The title of the exhibition draws from the popular rallying cry in the resistance against apartheid. Amandla is a Xhosa and Zulu word meaning power or strength. Protestors would call out ‘Amandla’ and others would respond with ‘Ngawethu’ (‘to us’) meaning ‘the power is ours’. This event (and resulting activism) is commemorated through a South African national holiday, Youth Day, which honors all the young people who lost their lives in the struggle against Apartheid and Bantu Education.
The multi-sited exhibition features items from a collection of objects (buttons, comics, posters, maps, slides, recordings, photos, textiles, books, pamphlets, postcards, recordings, and other ephemera) related to the Soweto ‘76 student uprisings, organized and co-curated by TCNJ student researchers. The Apartheid Heritage(s) collection is under the stewardship of Dr. Marla Jaksch, and is housed in Bliss Hall. The exhibition will take place between two small gallery spaces in AIMM and public areas in the Gitenstein Library.
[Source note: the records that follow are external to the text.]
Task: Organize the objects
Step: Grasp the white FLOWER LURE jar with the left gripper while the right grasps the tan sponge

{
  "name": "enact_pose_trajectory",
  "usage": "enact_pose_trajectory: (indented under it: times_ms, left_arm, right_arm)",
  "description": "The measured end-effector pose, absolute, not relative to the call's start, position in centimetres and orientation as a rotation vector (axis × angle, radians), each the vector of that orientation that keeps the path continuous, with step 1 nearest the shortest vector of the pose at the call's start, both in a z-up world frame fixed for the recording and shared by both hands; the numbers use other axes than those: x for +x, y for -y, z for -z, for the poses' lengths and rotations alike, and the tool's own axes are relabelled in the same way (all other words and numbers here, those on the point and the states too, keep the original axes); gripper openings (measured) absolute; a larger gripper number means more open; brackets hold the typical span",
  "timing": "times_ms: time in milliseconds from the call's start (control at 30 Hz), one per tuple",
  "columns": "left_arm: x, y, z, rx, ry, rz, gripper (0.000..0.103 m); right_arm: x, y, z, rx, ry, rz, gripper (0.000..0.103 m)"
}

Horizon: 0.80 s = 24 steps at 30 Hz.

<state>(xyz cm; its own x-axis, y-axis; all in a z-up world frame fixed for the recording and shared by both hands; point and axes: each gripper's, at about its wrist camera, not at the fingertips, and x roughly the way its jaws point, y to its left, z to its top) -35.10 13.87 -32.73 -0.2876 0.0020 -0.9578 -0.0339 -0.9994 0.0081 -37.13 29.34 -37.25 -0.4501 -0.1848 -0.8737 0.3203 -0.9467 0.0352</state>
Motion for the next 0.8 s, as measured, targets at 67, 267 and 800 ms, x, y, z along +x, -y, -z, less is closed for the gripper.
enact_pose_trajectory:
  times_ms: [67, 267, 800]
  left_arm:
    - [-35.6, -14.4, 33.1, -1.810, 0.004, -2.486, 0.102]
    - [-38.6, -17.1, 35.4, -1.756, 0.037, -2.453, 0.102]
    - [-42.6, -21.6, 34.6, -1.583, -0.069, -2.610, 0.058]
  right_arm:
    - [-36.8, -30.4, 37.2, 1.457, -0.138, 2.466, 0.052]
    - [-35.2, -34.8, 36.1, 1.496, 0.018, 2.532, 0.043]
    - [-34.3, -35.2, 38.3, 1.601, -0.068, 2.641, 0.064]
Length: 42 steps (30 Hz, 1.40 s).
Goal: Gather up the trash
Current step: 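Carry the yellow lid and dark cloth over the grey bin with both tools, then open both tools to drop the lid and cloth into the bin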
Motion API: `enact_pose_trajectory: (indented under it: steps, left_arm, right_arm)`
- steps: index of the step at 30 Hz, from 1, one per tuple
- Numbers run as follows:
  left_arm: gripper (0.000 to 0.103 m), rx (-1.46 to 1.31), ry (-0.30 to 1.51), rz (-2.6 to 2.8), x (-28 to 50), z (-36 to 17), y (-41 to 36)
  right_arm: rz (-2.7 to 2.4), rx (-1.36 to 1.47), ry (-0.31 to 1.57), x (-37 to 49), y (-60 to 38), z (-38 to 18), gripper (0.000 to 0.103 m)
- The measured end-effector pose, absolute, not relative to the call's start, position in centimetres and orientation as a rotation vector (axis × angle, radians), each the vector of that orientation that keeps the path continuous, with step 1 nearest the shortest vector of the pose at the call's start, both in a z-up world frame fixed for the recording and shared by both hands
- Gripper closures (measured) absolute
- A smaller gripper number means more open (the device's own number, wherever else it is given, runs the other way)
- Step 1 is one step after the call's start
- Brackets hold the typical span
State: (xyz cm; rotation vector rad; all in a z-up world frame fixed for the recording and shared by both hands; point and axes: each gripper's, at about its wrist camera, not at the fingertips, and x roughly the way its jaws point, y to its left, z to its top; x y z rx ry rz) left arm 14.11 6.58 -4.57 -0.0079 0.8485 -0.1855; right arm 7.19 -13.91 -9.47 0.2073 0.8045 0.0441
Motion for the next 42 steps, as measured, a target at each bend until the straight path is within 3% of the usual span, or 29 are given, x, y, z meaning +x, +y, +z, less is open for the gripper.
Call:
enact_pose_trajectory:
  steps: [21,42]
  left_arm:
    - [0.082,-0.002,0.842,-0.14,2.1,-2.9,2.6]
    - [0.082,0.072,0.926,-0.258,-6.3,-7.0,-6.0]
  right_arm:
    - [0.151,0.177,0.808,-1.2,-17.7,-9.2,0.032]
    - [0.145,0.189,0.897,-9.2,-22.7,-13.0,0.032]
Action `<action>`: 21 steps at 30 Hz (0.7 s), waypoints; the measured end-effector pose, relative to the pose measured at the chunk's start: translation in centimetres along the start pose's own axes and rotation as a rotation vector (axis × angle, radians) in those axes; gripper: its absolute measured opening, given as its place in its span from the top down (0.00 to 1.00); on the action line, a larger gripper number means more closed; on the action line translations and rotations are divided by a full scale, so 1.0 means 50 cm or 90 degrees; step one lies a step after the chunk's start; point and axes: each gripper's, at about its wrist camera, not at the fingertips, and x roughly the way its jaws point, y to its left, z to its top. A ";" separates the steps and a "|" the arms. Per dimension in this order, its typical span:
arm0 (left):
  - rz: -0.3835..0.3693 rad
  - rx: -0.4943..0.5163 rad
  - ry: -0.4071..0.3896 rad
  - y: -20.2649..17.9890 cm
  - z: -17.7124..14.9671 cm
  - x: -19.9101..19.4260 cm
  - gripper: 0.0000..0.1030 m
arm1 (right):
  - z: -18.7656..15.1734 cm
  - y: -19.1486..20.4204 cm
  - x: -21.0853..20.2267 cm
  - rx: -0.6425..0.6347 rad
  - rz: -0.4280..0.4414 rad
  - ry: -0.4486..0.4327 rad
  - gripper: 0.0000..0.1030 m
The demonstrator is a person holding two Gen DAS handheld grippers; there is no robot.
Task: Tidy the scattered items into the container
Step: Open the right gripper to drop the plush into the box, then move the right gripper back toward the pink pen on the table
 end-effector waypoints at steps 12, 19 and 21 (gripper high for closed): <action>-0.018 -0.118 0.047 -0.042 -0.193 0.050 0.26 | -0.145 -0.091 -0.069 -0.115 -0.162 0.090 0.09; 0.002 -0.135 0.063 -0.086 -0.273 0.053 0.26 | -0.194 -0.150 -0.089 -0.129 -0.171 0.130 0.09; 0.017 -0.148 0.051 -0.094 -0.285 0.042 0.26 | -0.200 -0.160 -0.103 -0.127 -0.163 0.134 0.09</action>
The AIMM exhibits will be curated between two adjacent spaces. The first gallery will feature a reading and study space, with selections pulled from the one of a kind, out of print books, pamphlets, posters and comic book collection and space for quiet reflection. It will also include a listening booth that allows visitors to listen to hear anti-apartheid activist music from across the globe.
The larger gallery will feature a cross-section of materials that highlight the work of youth activists in the lead up to, and after the ‘76 uprisings where viewers encounter original photographs, posters, maps and other ephemera that tell a rich and compelling history of anti-apartheid resistance.
The display in the Gitenstein Library will also include materials from the Apartheid Heritages archive, and will also include contributions by TCNJ librarians including lib guides and other research related materials to include from the TCNJ holdings, and items from the TCNJ archive.